- Exercise aim
Each entry below should be written out exactly as it is, with no pictures.

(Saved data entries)

────────────────────

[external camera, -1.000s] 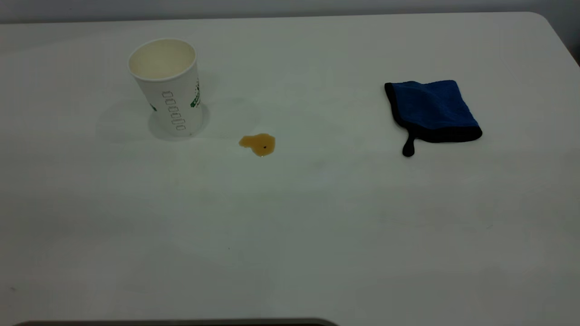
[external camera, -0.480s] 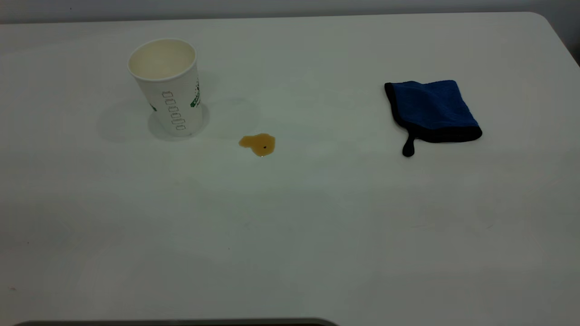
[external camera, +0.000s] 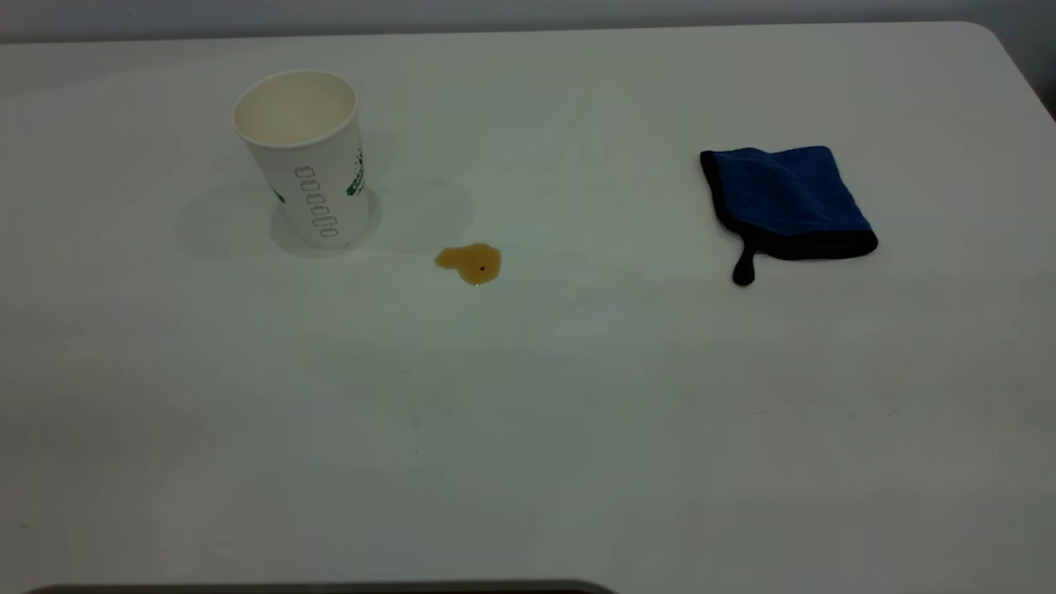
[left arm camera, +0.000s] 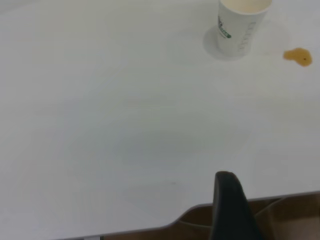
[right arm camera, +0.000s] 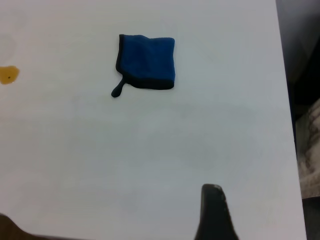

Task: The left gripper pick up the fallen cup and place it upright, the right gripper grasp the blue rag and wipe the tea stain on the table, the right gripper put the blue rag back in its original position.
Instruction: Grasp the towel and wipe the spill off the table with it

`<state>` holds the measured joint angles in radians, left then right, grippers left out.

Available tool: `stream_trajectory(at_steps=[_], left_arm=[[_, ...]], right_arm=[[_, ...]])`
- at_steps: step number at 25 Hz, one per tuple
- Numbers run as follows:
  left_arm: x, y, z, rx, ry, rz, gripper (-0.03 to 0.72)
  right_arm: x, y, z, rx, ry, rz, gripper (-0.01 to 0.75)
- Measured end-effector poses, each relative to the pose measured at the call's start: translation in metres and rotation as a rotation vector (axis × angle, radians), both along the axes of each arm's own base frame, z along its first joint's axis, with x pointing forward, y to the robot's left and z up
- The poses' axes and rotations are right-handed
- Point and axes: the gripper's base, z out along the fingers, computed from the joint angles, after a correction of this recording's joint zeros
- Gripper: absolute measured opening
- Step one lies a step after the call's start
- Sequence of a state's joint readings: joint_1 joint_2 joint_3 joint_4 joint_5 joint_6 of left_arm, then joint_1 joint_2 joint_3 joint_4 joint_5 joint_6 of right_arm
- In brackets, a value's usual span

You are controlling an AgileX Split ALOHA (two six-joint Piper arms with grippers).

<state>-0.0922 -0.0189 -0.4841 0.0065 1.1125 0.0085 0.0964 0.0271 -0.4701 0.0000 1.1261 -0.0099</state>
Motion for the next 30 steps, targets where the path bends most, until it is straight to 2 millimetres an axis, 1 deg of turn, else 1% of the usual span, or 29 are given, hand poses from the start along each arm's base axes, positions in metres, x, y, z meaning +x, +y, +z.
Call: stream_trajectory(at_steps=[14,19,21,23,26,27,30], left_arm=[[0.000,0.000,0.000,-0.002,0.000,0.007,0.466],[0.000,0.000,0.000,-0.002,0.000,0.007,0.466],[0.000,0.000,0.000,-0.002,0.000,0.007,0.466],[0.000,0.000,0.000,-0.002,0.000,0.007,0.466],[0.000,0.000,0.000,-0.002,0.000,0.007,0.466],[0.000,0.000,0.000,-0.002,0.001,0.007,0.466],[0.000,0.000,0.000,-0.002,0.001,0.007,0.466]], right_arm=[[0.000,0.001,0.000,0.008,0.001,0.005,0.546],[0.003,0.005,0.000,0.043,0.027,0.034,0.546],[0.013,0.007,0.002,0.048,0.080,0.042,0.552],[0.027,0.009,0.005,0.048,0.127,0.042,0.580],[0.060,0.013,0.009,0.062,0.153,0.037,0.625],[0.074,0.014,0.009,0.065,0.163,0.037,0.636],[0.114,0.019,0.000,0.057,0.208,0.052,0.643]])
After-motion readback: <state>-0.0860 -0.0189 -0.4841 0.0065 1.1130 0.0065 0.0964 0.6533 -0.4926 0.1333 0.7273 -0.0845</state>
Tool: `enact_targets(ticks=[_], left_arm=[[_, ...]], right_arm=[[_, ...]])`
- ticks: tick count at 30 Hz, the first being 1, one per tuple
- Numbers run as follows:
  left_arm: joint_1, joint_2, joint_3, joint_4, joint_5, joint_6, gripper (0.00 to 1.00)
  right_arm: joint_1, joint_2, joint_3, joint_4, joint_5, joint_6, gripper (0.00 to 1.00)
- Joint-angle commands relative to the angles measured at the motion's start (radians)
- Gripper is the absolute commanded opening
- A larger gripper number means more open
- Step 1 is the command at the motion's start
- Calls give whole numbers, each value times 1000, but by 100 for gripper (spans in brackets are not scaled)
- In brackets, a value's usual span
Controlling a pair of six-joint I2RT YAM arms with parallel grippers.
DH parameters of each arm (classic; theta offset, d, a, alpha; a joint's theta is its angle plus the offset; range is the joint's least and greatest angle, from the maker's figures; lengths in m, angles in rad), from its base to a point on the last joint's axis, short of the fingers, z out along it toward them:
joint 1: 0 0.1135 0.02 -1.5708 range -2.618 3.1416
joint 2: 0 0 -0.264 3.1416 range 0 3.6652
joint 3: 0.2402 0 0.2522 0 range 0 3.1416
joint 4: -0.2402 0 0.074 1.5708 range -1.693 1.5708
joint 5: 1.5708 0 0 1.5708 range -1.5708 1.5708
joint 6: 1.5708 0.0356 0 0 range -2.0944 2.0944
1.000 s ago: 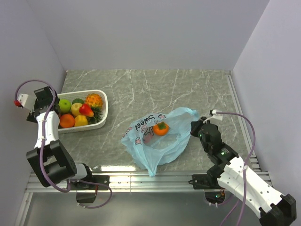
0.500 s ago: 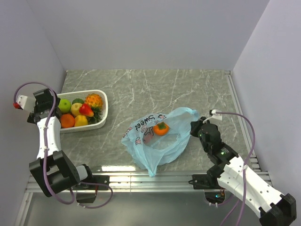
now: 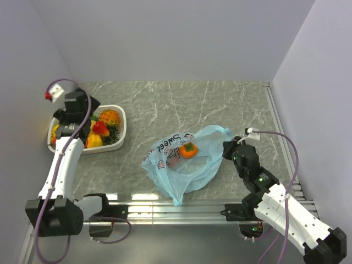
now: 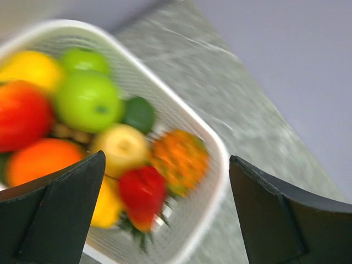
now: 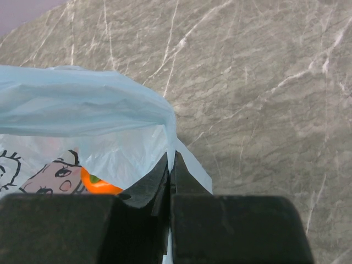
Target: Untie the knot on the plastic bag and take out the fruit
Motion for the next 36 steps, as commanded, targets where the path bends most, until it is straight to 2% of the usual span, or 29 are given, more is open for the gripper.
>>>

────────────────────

- Exercise output
[external camera, -1.000s] 
[external camera, -0.480s] 
[external camera, +0.000s] 
[left arm camera, +0.000s] 
[right arm camera, +0.000s] 

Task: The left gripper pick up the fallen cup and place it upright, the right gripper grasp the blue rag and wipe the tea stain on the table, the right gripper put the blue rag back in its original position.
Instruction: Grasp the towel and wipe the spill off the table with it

`<state>` holds the measured joint angles in radians, left then right, grippers left out.

Available tool: `stream_trajectory(at_steps=[_], left_arm=[[_, ...]], right_arm=[[_, ...]])`
- at_steps: step number at 25 Hz, one per tuple
- Numbers run as follows:
  left_arm: x, y, z, rx, ry, rz, gripper (-0.03 to 0.72)
  right_arm: x, y, z, rx, ry, rz, gripper (-0.01 to 0.75)
- Measured end-effector poses, each relative to the pose measured at the call's start: translation in metres and rotation as a rotation vector (axis × angle, radians), both along the axes of each arm's own base frame, z along its first joint's axis, with x pointing forward, y to the robot's left and z up
- The poses' axes and rotations are right-handed
- Point and axes: the gripper's base, z out along the fingers, computed from the joint angles, after a correction of this recording's joint zeros
- Gripper: absolute measured opening
- Step one lies a step after the call's start
- Sequence of a state's joint readings: joint_1 joint_2 joint_3 joint_4 joint_5 joint_6 of left_arm, then joint_1 joint_2 joint_3 joint_4 joint_5 joint_6 of right_arm
- In brackets, a value's usual span

You are controlling an AgileX Split ALOHA (two six-joint Piper arms with grippers).

<state>-0.0922 -0.0189 -0.4841 0.0065 1.1125 0.0085 0.0964 0.0271 -0.4701 0.0000 1.1261 -0.0099</state>
Motion for the next 30 steps, targets where the path bends most, until it is straight to 2 millimetres an axis, 1 deg of turn, else 1% of the usual span, or 29 are given, hand poses from the start along each arm's base axes, positions in metres, x, y, z meaning +x, +y, +z.
Call: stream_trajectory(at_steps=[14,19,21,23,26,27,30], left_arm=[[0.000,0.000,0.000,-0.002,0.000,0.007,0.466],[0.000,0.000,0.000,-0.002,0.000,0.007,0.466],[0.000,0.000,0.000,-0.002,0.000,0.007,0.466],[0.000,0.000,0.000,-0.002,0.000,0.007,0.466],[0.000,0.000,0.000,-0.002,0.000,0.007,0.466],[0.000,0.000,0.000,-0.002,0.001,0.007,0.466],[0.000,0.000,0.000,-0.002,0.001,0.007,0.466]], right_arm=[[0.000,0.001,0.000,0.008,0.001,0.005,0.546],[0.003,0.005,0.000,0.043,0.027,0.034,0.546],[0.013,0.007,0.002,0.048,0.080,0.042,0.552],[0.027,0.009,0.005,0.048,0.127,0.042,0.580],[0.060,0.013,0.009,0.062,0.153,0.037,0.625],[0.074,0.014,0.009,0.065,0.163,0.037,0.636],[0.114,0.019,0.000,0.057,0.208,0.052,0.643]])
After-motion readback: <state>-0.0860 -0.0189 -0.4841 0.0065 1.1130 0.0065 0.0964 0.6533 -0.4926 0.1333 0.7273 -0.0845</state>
Tool: `enact_targets(ticks=[_], left_arm=[[_, ...]], right_arm=[[_, ...]])`
- ticks: tick count at 30 Hz, the first being 1, one per tuple
- Numbers run as follows:
  left_arm: joint_1, joint_2, joint_3, joint_4, joint_5, joint_6, gripper (0.00 to 1.00)
  right_arm: joint_1, joint_2, joint_3, joint_4, joint_5, joint_6, gripper (0.00 to 1.00)
- Joint-angle commands relative to the angles measured at the motion's start (radians)
- Gripper is the absolute commanded opening
- A larger gripper number means more open
- Step 1 is the command at the motion's start
- Calls give whole numbers, each value times 1000, but by 100 for gripper (spans in brackets are not scaled)
- In brackets, a value's usual span
Controlling a pair of six-joint I2RT YAM arms with parallel grippers.
DH parameters of each arm (classic; theta offset, d, a, alpha; a joint's theta is its angle plus the offset; range is the joint's least and greatest angle, from the maker's figures; lengths in m, angles in rad), from its base to a point on the last joint's axis, short of the fingers, z out along it toward them:
joint 1: 0 0.1135 0.02 -1.5708 range -2.618 3.1416
joint 2: 0 0 -0.264 3.1416 range 0 3.6652
joint 3: 0.2402 0 0.2522 0 range 0 3.1416
joint 4: -0.2402 0 0.074 1.5708 range -1.693 1.5708
joint 5: 1.5708 0 0 1.5708 range -1.5708 1.5708
joint 6: 1.5708 0.0356 0 0 range -2.0944 2.0944
1.000 s ago: 
0.500 s ago: 
now: 
now: 
now: 
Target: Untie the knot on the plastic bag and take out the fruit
Motion for the next 36 steps, as commanded, targets where the path bends most, until it is straight to 2% of the usual span, or 29 are given, more is open for the gripper.
>>>

No further output will be produced for this exercise.